Nicole Hess

  1. Scholarly Professor – Career
Email Addressnicolehess@wsu.edu

Biography

Visit my profile at WSU Vancouver.

Areas of Focus

Gossip and friendship studies in cross-cultural perspective

Biographical Sketch

Nicole Hess started out as a student at Santa Monica Community College, with broad interests in psychology, anthropology, philosophy, and biology. She earned her BA at UCLA in 1997, her MA at UCSB in 1999, and her PhD at UCSB in 2006. She completed predoctoral studies as a member of the first fellowhip cohort of the Max Planck Institute for Human Development’s LIFE program, followed by a postdoctoral fellowship with the Institute for Theoretical Biology at Humboldt University in Berlin. Dr. Hess is currently a Scholarly Associate Professor at WSU Vancouver. Dr. Hess’s research involves using cross-cultural psychological studies to explore aspects of human sociality and cognition. She has also worked as an Academic Advisor in the College of Arts and Sciences at WSU Vancouver for majors in: Neuroscience, Human Biology, Anthropology, Environmental Science, and the General Social Sciences, specializing in helping transfer students make the change to a 4 year university, as well as supporting undergraduate research opportunities.

Research Statement

Hess studies gossip, friendship, cooperation, and coalitional competition.
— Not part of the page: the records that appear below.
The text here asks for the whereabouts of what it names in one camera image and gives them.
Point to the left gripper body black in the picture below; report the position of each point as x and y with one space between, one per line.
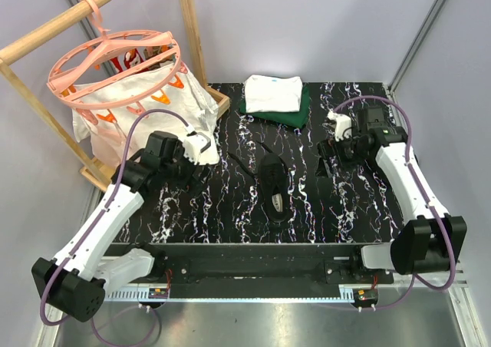
180 171

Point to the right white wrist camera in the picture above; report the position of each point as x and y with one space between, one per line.
342 126

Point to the aluminium rail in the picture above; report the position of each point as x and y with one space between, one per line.
241 291

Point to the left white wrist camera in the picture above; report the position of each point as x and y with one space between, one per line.
194 145

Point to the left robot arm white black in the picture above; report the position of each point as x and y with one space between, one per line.
75 281

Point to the black shoelace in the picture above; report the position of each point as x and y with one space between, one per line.
241 166

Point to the pink cloth hanging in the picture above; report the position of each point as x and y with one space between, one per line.
108 145

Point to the folded white t-shirt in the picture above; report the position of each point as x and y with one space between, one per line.
270 94

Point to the folded green garment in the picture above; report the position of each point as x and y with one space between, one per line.
291 119

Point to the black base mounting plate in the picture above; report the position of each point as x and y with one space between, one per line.
186 263

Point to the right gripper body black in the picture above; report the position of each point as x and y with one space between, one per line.
346 151

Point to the pink round clip hanger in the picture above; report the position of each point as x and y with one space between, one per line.
125 52

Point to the black canvas sneaker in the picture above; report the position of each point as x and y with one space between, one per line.
273 183

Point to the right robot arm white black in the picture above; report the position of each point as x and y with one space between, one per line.
431 238

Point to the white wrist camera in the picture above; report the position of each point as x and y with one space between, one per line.
342 126
194 145

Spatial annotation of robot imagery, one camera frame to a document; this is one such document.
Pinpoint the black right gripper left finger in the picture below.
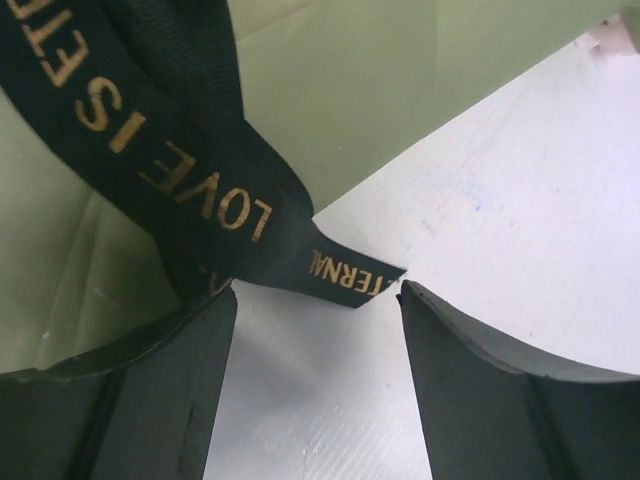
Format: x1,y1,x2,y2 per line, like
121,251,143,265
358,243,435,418
1,289,237,479

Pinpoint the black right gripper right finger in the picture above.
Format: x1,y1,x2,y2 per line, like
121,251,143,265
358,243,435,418
398,281,639,480

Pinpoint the black ribbon with gold text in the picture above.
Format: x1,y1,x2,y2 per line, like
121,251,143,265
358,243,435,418
1,1,403,308

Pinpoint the green and orange wrapping paper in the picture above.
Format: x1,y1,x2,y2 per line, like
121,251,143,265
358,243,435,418
1,1,639,374

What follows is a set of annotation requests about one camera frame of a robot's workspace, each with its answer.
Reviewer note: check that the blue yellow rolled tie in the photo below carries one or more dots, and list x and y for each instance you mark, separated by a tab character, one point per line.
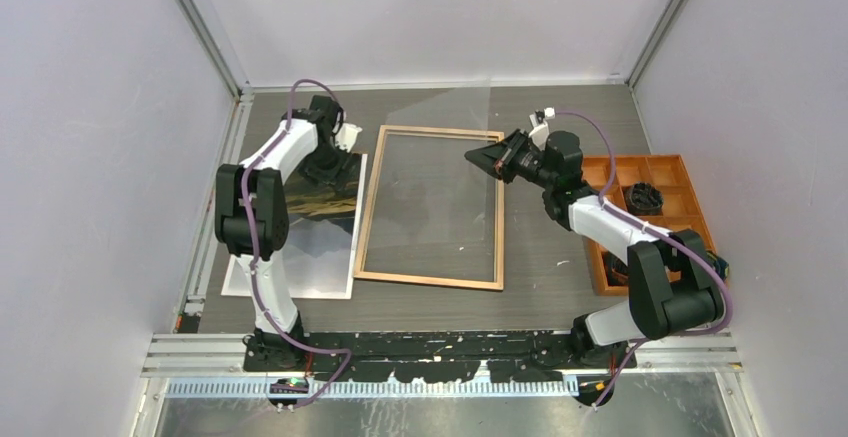
720	265

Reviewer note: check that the wooden picture frame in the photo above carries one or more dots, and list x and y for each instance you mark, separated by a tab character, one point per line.
495	280

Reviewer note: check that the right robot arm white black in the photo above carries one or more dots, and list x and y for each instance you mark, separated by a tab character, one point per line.
673	288

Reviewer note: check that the clear acrylic sheet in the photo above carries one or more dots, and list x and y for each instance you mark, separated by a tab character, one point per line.
433	211

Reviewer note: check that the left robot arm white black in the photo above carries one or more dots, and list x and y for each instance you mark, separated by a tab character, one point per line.
251	219

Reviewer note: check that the dark red rolled tie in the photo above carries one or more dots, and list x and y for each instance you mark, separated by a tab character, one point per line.
615	270

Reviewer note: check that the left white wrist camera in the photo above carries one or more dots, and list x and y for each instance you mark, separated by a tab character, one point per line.
346	137

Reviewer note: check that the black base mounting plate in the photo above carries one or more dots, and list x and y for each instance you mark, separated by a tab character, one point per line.
434	357

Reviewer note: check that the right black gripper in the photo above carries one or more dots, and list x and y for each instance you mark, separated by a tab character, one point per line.
499	158

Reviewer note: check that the aluminium front rail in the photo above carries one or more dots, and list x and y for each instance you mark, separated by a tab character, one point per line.
211	365

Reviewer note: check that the landscape photo print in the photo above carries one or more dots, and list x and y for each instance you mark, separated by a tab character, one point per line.
318	255

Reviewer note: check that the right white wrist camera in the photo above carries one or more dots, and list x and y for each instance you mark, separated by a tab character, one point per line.
540	130

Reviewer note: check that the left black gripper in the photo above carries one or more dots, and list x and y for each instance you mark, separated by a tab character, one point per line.
335	178

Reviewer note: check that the orange compartment tray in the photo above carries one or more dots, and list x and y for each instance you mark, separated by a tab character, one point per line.
681	209

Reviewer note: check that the black rolled tie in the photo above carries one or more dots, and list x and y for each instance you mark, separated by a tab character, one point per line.
643	199

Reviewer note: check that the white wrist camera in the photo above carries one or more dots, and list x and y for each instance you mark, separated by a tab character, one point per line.
540	130
346	137

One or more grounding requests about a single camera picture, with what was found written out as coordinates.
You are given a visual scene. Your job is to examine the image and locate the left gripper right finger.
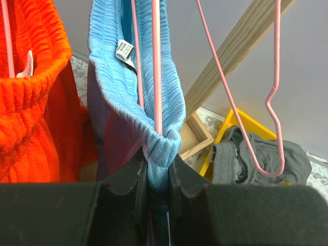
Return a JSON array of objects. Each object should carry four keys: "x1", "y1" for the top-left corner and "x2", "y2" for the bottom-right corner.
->
[{"x1": 169, "y1": 156, "x2": 327, "y2": 245}]

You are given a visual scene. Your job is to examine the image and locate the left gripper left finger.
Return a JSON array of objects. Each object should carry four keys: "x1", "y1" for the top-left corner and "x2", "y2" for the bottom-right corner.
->
[{"x1": 1, "y1": 151, "x2": 148, "y2": 245}]

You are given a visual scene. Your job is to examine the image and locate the yellow plastic tray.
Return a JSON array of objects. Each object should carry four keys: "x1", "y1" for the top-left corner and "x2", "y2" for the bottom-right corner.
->
[{"x1": 199, "y1": 110, "x2": 290, "y2": 185}]

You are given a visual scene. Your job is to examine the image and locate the light blue shorts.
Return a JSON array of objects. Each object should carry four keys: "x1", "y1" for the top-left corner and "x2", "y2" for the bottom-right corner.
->
[{"x1": 87, "y1": 1, "x2": 186, "y2": 245}]

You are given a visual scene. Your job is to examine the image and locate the grey shorts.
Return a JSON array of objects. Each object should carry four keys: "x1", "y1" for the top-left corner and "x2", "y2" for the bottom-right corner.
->
[{"x1": 209, "y1": 125, "x2": 313, "y2": 186}]

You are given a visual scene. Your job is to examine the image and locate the pink hanger with orange garment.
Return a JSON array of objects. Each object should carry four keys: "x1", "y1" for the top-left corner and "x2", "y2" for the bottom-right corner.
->
[{"x1": 1, "y1": 0, "x2": 15, "y2": 78}]

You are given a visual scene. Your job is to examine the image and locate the bright orange garment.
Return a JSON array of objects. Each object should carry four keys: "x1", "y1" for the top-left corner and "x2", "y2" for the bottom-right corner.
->
[{"x1": 1, "y1": 1, "x2": 98, "y2": 183}]

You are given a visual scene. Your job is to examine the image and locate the wooden clothes rack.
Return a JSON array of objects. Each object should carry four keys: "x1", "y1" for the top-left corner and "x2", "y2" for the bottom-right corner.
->
[{"x1": 179, "y1": 1, "x2": 294, "y2": 160}]

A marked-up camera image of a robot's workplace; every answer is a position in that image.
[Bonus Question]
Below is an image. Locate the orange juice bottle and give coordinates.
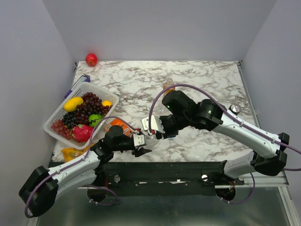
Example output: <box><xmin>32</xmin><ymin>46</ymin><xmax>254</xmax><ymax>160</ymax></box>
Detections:
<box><xmin>163</xmin><ymin>78</ymin><xmax>175</xmax><ymax>93</ymax></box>

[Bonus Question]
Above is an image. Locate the clear bottle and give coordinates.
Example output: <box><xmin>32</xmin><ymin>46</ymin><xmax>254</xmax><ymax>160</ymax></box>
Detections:
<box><xmin>145</xmin><ymin>135</ymin><xmax>161</xmax><ymax>151</ymax></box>
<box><xmin>157</xmin><ymin>102</ymin><xmax>165</xmax><ymax>116</ymax></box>

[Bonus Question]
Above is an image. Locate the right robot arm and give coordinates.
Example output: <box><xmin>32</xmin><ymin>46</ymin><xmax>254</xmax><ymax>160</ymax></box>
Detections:
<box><xmin>160</xmin><ymin>90</ymin><xmax>289</xmax><ymax>185</ymax></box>

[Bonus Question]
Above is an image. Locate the green toy fruit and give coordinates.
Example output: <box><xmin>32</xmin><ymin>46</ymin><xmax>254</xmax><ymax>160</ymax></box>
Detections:
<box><xmin>88</xmin><ymin>114</ymin><xmax>103</xmax><ymax>128</ymax></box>

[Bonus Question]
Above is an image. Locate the black blue grape bunch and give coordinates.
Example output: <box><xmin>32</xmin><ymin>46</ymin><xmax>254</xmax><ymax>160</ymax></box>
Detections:
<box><xmin>62</xmin><ymin>111</ymin><xmax>76</xmax><ymax>126</ymax></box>

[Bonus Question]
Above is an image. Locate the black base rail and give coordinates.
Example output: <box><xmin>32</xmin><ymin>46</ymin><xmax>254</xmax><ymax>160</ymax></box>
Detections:
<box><xmin>92</xmin><ymin>162</ymin><xmax>244</xmax><ymax>197</ymax></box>

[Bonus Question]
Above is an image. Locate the black can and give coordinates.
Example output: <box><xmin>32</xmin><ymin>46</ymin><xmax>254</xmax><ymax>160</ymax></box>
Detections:
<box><xmin>229</xmin><ymin>104</ymin><xmax>242</xmax><ymax>115</ymax></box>

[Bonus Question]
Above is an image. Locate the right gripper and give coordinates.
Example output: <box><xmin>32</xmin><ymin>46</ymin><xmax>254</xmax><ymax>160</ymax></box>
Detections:
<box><xmin>155</xmin><ymin>113</ymin><xmax>190</xmax><ymax>140</ymax></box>

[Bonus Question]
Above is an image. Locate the white plastic basket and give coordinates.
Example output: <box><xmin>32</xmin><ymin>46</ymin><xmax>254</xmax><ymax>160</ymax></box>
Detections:
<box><xmin>43</xmin><ymin>82</ymin><xmax>119</xmax><ymax>149</ymax></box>

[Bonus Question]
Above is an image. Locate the yellow snack bag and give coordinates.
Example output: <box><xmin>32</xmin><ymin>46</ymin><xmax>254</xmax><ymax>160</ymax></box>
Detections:
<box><xmin>61</xmin><ymin>147</ymin><xmax>88</xmax><ymax>162</ymax></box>

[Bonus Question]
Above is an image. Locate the purple white box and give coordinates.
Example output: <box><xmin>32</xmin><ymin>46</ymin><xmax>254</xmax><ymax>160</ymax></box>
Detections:
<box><xmin>64</xmin><ymin>74</ymin><xmax>90</xmax><ymax>99</ymax></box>

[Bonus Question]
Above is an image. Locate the light red grape bunch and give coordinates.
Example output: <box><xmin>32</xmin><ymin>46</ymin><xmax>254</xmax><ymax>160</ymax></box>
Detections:
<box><xmin>51</xmin><ymin>120</ymin><xmax>71</xmax><ymax>140</ymax></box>

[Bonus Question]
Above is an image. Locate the yellow lemon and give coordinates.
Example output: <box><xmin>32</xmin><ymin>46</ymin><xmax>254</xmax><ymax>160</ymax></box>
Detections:
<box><xmin>102</xmin><ymin>100</ymin><xmax>112</xmax><ymax>107</ymax></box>

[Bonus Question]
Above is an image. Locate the yellow mango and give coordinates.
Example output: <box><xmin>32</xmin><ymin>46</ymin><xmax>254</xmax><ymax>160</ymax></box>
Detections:
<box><xmin>63</xmin><ymin>97</ymin><xmax>84</xmax><ymax>112</ymax></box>

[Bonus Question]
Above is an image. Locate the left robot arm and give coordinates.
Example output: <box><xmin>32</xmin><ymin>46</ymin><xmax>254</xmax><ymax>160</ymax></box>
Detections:
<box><xmin>19</xmin><ymin>126</ymin><xmax>146</xmax><ymax>218</ymax></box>

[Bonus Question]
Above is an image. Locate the red apple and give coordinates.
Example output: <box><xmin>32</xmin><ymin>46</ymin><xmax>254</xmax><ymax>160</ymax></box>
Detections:
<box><xmin>85</xmin><ymin>53</ymin><xmax>98</xmax><ymax>67</ymax></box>

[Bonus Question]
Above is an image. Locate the dark purple grape bunch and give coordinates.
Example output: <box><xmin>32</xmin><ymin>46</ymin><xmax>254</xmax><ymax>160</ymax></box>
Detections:
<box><xmin>74</xmin><ymin>92</ymin><xmax>112</xmax><ymax>126</ymax></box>

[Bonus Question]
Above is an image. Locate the orange snack box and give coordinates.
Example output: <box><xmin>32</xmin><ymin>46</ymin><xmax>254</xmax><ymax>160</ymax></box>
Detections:
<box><xmin>104</xmin><ymin>119</ymin><xmax>134</xmax><ymax>137</ymax></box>

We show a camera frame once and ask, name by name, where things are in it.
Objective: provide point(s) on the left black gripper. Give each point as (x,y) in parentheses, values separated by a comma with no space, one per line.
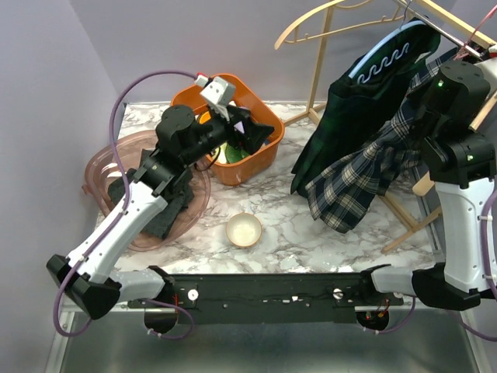
(255,134)

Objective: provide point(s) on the grey dotted skirt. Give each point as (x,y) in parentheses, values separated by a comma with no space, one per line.
(161,224)

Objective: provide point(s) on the navy plaid skirt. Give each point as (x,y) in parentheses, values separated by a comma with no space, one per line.
(342,193)

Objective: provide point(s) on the pink wire hanger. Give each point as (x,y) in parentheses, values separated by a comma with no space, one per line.
(477,36)

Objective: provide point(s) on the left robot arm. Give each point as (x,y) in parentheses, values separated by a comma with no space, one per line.
(86,274)

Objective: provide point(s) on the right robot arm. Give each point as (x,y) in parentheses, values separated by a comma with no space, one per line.
(462,165)

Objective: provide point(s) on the dark green plaid skirt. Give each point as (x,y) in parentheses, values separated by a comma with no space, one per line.
(353,113)

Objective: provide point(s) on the light blue hanger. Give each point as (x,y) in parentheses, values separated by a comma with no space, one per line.
(386,52)

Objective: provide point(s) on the beige empty hanger left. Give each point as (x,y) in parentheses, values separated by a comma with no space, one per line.
(336,17)

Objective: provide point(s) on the lavender cup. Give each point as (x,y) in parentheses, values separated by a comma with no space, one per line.
(241,114)

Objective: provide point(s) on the green cup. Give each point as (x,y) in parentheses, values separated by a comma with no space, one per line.
(234,154)

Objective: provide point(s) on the orange plastic bin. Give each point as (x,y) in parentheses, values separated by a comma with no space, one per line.
(236,173)

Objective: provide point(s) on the orange bowl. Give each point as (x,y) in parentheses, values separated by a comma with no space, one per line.
(203,118)

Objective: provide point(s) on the small white ceramic bowl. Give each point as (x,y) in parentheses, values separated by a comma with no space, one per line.
(243,230)

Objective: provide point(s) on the wooden clothes rack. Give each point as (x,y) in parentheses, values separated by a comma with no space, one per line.
(441,19)

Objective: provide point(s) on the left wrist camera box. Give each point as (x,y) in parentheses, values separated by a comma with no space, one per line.
(217,92)

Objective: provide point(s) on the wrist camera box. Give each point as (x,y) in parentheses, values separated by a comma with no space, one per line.
(217,92)
(489,68)

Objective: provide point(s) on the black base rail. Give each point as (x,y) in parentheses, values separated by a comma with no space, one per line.
(277,298)

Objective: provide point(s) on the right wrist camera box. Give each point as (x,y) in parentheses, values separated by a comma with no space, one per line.
(489,68)

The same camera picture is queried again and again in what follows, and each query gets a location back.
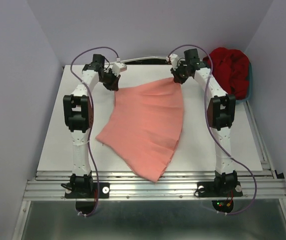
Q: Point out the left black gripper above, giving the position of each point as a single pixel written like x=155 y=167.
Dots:
x=113 y=85

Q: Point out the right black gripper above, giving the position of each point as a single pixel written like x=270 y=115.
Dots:
x=177 y=78

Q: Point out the pink skirt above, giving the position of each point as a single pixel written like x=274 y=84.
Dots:
x=145 y=126

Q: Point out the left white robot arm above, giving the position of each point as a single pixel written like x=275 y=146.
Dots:
x=79 y=116

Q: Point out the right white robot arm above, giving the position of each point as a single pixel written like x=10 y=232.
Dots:
x=219 y=116

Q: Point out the red skirt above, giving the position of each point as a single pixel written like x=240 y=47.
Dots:
x=230 y=69

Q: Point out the teal plastic basket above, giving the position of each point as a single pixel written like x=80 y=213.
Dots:
x=250 y=86

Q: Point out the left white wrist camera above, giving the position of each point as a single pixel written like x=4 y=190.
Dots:
x=118 y=67

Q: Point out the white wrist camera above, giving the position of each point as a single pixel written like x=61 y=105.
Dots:
x=174 y=60
x=118 y=67

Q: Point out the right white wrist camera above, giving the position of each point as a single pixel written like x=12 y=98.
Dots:
x=174 y=60

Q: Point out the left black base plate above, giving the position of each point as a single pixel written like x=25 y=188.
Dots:
x=102 y=192

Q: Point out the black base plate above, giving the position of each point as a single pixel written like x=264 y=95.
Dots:
x=209 y=189
x=102 y=192

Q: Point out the aluminium rail frame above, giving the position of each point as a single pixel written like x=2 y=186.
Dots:
x=169 y=209

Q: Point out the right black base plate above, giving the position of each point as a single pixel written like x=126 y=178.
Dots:
x=209 y=189

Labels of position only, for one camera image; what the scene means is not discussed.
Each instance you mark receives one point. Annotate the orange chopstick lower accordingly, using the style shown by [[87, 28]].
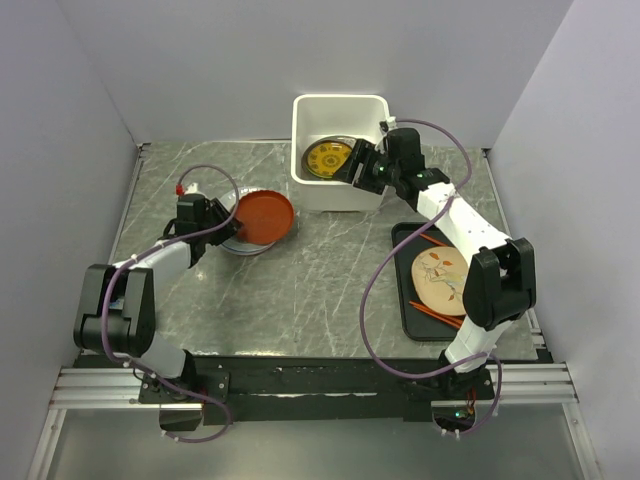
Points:
[[452, 321]]

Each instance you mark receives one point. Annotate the orange chopstick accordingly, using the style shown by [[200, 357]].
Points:
[[452, 321], [433, 240]]

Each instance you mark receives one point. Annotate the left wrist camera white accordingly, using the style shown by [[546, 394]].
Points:
[[191, 189]]

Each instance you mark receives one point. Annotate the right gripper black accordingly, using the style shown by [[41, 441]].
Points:
[[362, 152]]

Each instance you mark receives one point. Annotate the red scalloped plate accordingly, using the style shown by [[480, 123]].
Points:
[[266, 216]]

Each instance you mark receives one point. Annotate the white plastic bin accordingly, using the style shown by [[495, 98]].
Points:
[[319, 117]]

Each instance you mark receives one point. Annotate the yellow patterned plate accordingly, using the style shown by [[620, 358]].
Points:
[[325, 159]]

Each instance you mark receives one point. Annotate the peach plate with bird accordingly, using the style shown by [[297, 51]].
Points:
[[439, 275]]

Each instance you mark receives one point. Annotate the orange chopstick upper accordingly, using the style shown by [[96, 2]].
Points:
[[433, 240]]

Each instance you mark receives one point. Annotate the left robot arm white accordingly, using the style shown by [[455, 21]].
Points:
[[117, 308]]

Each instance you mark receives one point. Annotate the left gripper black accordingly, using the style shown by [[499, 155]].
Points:
[[227, 231]]

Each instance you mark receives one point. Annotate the white plate blue rim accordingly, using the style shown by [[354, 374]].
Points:
[[234, 245]]

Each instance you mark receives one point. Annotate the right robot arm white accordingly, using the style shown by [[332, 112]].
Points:
[[501, 284]]

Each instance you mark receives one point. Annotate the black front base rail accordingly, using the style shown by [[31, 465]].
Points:
[[296, 388]]

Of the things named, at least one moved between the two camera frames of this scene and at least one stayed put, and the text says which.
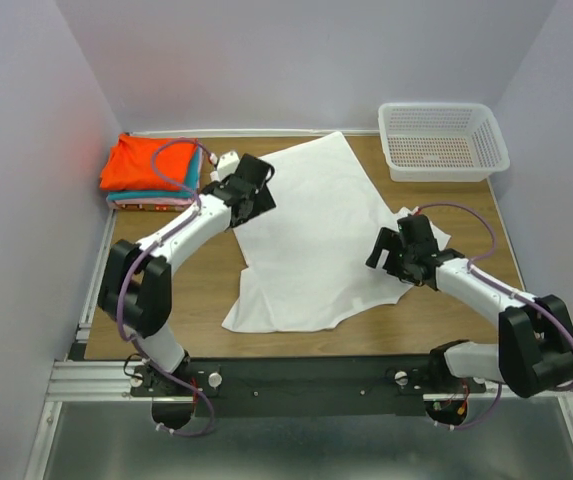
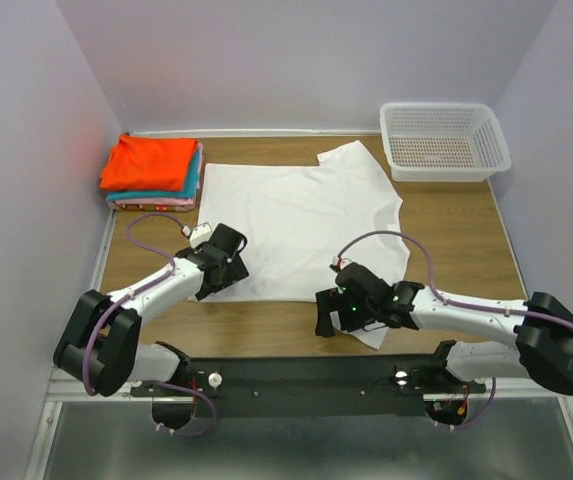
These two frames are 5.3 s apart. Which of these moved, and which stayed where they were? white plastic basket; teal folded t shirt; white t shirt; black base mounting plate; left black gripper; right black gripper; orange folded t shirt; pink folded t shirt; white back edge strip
Moved: white t shirt; right black gripper; left black gripper
Stayed: black base mounting plate; white plastic basket; white back edge strip; pink folded t shirt; teal folded t shirt; orange folded t shirt
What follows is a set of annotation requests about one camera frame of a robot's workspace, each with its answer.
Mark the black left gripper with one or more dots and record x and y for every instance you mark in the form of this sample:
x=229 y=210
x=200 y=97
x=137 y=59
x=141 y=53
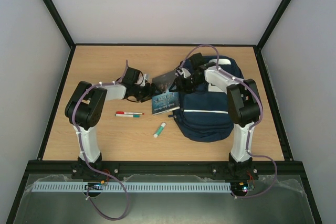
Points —
x=150 y=91

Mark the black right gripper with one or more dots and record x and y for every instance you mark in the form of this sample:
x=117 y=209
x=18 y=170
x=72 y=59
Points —
x=180 y=83

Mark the dark blue paperback book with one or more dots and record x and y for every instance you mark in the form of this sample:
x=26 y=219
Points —
x=166 y=101

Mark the navy blue student backpack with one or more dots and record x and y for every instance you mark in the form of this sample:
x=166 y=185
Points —
x=203 y=114

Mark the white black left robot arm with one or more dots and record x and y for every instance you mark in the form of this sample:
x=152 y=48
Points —
x=84 y=111

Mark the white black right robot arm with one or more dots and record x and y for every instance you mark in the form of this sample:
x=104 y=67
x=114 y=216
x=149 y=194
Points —
x=243 y=100

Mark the green cap marker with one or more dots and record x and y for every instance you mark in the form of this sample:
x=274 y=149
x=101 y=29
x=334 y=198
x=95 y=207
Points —
x=137 y=115

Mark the green white glue stick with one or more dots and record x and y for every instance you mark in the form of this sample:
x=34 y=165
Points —
x=159 y=130

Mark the red cap marker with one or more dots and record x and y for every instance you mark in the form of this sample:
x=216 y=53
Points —
x=124 y=114

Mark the left controller circuit board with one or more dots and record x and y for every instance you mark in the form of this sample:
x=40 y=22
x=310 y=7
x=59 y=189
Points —
x=96 y=185

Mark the controller circuit board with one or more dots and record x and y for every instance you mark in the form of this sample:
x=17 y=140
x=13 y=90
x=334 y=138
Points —
x=243 y=186
x=96 y=185

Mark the right controller circuit board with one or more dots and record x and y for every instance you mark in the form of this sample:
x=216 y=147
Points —
x=243 y=186

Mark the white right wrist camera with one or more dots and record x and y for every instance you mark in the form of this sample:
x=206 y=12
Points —
x=182 y=72

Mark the black aluminium frame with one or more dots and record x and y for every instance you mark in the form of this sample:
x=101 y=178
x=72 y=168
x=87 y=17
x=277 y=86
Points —
x=287 y=167

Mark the light blue slotted cable duct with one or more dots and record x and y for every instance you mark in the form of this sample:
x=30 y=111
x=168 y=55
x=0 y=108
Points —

She conducted fieldwork in the Central African Republic and college Greek communities, and has conducted numerous experiments testing hypotheses derived from “Informational Warfare” theory, which proposes that coalitions may be useful in reputational competition (via, e.g., gossip) due to their improved abilities to collect, analyze, and disseminate relevant information. Trained as a multidisciplinary social scientist, Hess uses diverse quantitative and qualitative methods to explore human sociality and cognition, including psychological experiments, surveys, interviews, and ethnographic work.